------ Material to process
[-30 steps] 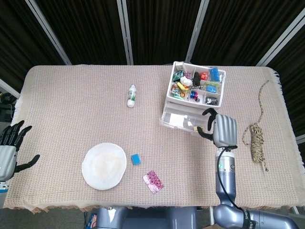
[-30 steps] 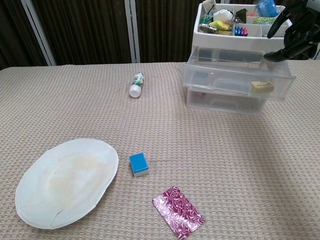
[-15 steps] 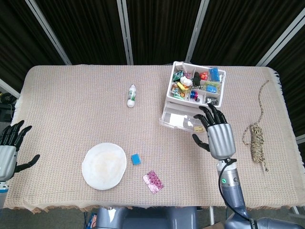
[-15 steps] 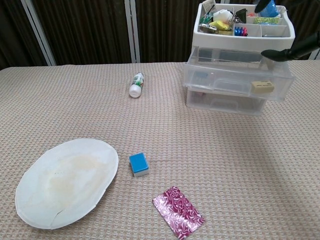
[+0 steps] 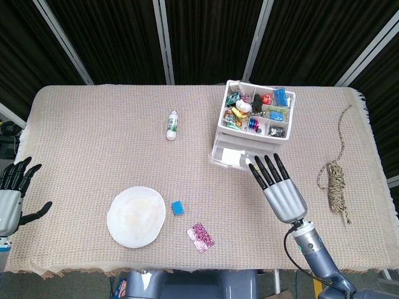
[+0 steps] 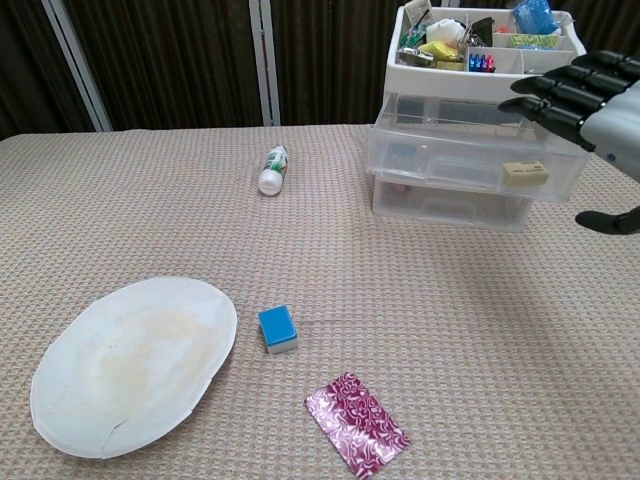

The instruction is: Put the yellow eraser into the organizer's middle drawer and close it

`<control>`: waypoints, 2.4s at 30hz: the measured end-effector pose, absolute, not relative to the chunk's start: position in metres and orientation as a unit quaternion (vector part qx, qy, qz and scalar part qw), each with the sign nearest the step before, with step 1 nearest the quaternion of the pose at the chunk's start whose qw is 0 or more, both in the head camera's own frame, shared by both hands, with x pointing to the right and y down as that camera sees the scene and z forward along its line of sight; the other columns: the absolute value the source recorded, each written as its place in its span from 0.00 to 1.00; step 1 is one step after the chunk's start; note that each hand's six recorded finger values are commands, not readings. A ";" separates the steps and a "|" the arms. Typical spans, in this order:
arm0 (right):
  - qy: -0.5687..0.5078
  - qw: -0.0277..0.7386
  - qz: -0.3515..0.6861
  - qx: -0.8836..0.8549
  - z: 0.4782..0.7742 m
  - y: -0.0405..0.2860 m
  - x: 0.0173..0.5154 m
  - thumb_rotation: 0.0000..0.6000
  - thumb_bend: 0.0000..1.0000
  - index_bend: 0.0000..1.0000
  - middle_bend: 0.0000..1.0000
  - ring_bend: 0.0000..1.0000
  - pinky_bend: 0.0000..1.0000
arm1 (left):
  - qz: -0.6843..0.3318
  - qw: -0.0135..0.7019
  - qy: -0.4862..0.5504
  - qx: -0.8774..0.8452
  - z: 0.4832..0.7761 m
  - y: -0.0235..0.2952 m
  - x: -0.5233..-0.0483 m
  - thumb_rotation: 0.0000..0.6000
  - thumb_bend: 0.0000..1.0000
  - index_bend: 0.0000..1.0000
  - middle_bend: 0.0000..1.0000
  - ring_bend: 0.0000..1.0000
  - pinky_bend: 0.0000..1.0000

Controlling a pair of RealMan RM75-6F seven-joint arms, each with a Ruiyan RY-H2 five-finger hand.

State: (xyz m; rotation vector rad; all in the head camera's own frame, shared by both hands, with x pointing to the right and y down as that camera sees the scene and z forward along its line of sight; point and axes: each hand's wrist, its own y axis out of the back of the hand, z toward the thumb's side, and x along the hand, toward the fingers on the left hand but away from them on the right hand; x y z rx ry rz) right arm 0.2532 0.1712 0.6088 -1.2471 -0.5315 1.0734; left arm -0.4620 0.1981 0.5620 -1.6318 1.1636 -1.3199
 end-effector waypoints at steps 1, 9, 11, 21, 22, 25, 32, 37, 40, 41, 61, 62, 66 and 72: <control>-0.226 0.657 0.473 -0.542 0.611 0.173 0.253 1.00 0.13 0.02 0.00 0.00 0.00 | -0.513 0.362 0.452 -0.634 0.562 0.198 -0.462 1.00 0.25 0.12 0.00 0.00 0.00; -0.217 0.678 0.474 -0.518 0.620 0.187 0.244 1.00 0.13 0.03 0.00 0.00 0.00 | -0.512 0.362 0.453 -0.634 0.562 0.198 -0.462 1.00 0.25 0.12 0.00 0.00 0.00; -0.219 0.681 0.472 -0.515 0.620 0.190 0.242 1.00 0.13 0.04 0.00 0.00 0.00 | -0.511 0.361 0.453 -0.635 0.562 0.198 -0.462 1.00 0.25 0.12 0.00 0.00 0.00; -0.209 0.693 0.461 -0.514 0.626 0.203 0.237 1.00 0.13 0.04 0.00 0.00 0.00 | -0.511 0.360 0.453 -0.635 0.562 0.198 -0.462 1.00 0.25 0.12 0.00 0.00 0.00; -0.207 0.693 0.461 -0.515 0.627 0.204 0.237 1.00 0.13 0.04 0.00 0.00 0.00 | -0.511 0.360 0.453 -0.635 0.562 0.198 -0.462 1.00 0.25 0.12 0.00 0.00 0.00; -0.201 0.694 0.459 -0.517 0.629 0.208 0.235 1.00 0.13 0.05 0.00 0.00 0.00 | -0.512 0.360 0.453 -0.635 0.562 0.198 -0.462 1.00 0.25 0.12 0.00 0.00 0.00; -0.194 0.690 0.455 -0.528 0.636 0.215 0.224 1.00 0.13 0.07 0.00 0.00 0.00 | -0.512 0.360 0.453 -0.635 0.562 0.198 -0.462 1.00 0.25 0.12 0.00 0.00 0.00; -0.189 0.690 0.457 -0.529 0.642 0.215 0.218 1.00 0.13 0.07 0.00 0.00 0.00 | -0.512 0.359 0.453 -0.635 0.562 0.198 -0.462 1.00 0.25 0.12 0.00 0.00 0.00; -0.185 0.688 0.464 -0.526 0.646 0.214 0.219 1.00 0.13 0.07 0.00 0.00 0.00 | -0.512 0.358 0.453 -0.636 0.562 0.198 -0.462 1.00 0.25 0.12 0.00 0.00 0.00; -0.183 0.687 0.468 -0.524 0.649 0.213 0.220 1.00 0.13 0.07 0.00 0.00 0.00 | -0.512 0.358 0.453 -0.636 0.562 0.198 -0.462 1.00 0.25 0.12 0.00 0.00 0.00; -0.177 0.677 0.513 -0.497 0.669 0.187 0.229 1.00 0.13 0.07 0.00 0.00 0.00 | -0.514 0.356 0.454 -0.635 0.562 0.197 -0.462 1.00 0.25 0.12 0.00 0.00 0.00; -0.176 0.676 0.516 -0.496 0.670 0.186 0.231 1.00 0.13 0.07 0.00 0.00 0.00 | -0.514 0.356 0.454 -0.635 0.562 0.197 -0.462 1.00 0.25 0.12 0.00 0.00 0.00; -0.173 0.675 0.523 -0.490 0.672 0.182 0.234 1.00 0.13 0.07 0.00 0.00 0.00 | -0.514 0.356 0.454 -0.635 0.562 0.197 -0.462 1.00 0.25 0.12 0.00 0.00 0.00; -0.175 0.671 0.534 -0.484 0.674 0.175 0.237 1.00 0.13 0.07 0.00 0.00 0.00 | -0.514 0.356 0.454 -0.635 0.562 0.197 -0.462 1.00 0.25 0.12 0.00 0.00 0.00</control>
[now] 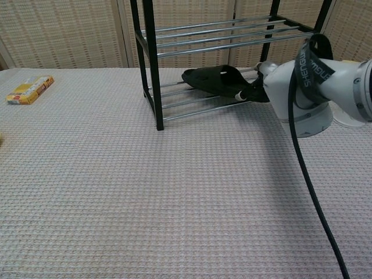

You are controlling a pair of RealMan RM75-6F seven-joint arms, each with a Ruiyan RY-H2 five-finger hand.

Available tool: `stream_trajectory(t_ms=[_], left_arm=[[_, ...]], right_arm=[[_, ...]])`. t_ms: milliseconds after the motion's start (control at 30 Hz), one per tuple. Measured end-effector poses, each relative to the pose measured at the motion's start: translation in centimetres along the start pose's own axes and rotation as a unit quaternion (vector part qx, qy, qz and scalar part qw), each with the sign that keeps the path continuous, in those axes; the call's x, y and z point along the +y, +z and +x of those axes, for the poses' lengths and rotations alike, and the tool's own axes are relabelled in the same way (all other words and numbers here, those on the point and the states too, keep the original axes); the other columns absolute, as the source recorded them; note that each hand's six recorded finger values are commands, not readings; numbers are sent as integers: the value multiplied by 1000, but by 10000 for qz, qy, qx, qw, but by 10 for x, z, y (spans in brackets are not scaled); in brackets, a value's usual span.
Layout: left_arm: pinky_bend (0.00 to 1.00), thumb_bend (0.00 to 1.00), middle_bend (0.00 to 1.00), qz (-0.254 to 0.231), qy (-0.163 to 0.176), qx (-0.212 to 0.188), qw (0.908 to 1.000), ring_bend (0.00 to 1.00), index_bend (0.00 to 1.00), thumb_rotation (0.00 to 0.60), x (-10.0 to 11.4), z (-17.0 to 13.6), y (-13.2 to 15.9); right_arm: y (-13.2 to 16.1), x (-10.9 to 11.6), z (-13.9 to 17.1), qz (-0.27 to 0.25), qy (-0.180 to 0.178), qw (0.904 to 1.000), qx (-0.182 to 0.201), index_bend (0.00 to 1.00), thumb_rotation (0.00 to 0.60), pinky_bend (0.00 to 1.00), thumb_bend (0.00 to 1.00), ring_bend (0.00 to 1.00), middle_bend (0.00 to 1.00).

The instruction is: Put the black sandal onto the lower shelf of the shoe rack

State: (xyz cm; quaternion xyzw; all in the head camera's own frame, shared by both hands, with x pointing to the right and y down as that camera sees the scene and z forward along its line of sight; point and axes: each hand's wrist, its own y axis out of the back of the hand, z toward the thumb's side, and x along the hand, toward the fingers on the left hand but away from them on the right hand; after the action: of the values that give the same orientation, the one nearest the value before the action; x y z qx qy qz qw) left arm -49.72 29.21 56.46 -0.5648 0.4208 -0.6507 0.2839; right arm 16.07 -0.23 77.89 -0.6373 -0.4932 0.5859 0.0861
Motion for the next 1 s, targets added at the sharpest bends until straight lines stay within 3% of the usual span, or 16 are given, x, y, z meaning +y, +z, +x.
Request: stream_trajectory(t_ms=[167, 333, 500, 1000], left_arm=[[315, 199, 147, -14, -28, -34, 10000, 159, 301, 600, -1, 0, 2], [315, 199, 146, -60, -47, -58, 10000, 159, 302, 600, -1, -1, 3], [314, 199, 147, -62, -44, -44, 10000, 159, 302, 600, -1, -2, 1], [315, 199, 146, -69, -51, -105, 9999, 159, 302, 600, -1, -3, 6]], right_arm=[[7, 1, 2, -115, 20, 9997, 207, 0, 600, 118, 237, 0, 16], [11, 3, 5, -134, 48, 9992, 363, 0, 600, 111, 136, 0, 0], [8, 8, 9, -73, 45, 9985, 536, 0, 600, 104, 131, 0, 0], [-45, 16, 23, 366, 310, 9969, 626, 0, 600, 106, 178, 0, 47]])
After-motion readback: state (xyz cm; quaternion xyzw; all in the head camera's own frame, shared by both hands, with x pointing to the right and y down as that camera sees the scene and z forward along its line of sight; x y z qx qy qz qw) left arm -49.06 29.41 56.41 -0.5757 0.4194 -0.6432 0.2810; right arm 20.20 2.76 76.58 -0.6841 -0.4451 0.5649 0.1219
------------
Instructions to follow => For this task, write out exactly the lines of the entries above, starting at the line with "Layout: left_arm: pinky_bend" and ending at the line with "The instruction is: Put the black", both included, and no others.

Task solution =>
Layout: left_arm: pinky_bend (0.00 to 1.00), thumb_bend (0.00 to 1.00), middle_bend (0.00 to 1.00), qz (-0.254 to 0.231), qy (-0.163 to 0.176), qx (-0.212 to 0.188), qw (0.908 to 1.000), ring_bend (0.00 to 1.00), index_bend (0.00 to 1.00), thumb_rotation (0.00 to 0.60), x (-10.0 to 11.4), z (-17.0 to 13.6), y (-13.2 to 15.9); right_arm: y (-13.2 to 16.1), x (-10.9 to 11.6), z (-13.9 to 17.1), qz (-0.27 to 0.25), qy (-0.180 to 0.178), qw (0.904 to 1.000), qx (-0.182 to 0.201), index_bend (0.00 to 1.00), thumb_rotation (0.00 to 0.60), pinky_bend (0.00 to 1.00), thumb_bend (0.00 to 1.00), ring_bend (0.00 to 1.00), middle_bend (0.00 to 1.00).

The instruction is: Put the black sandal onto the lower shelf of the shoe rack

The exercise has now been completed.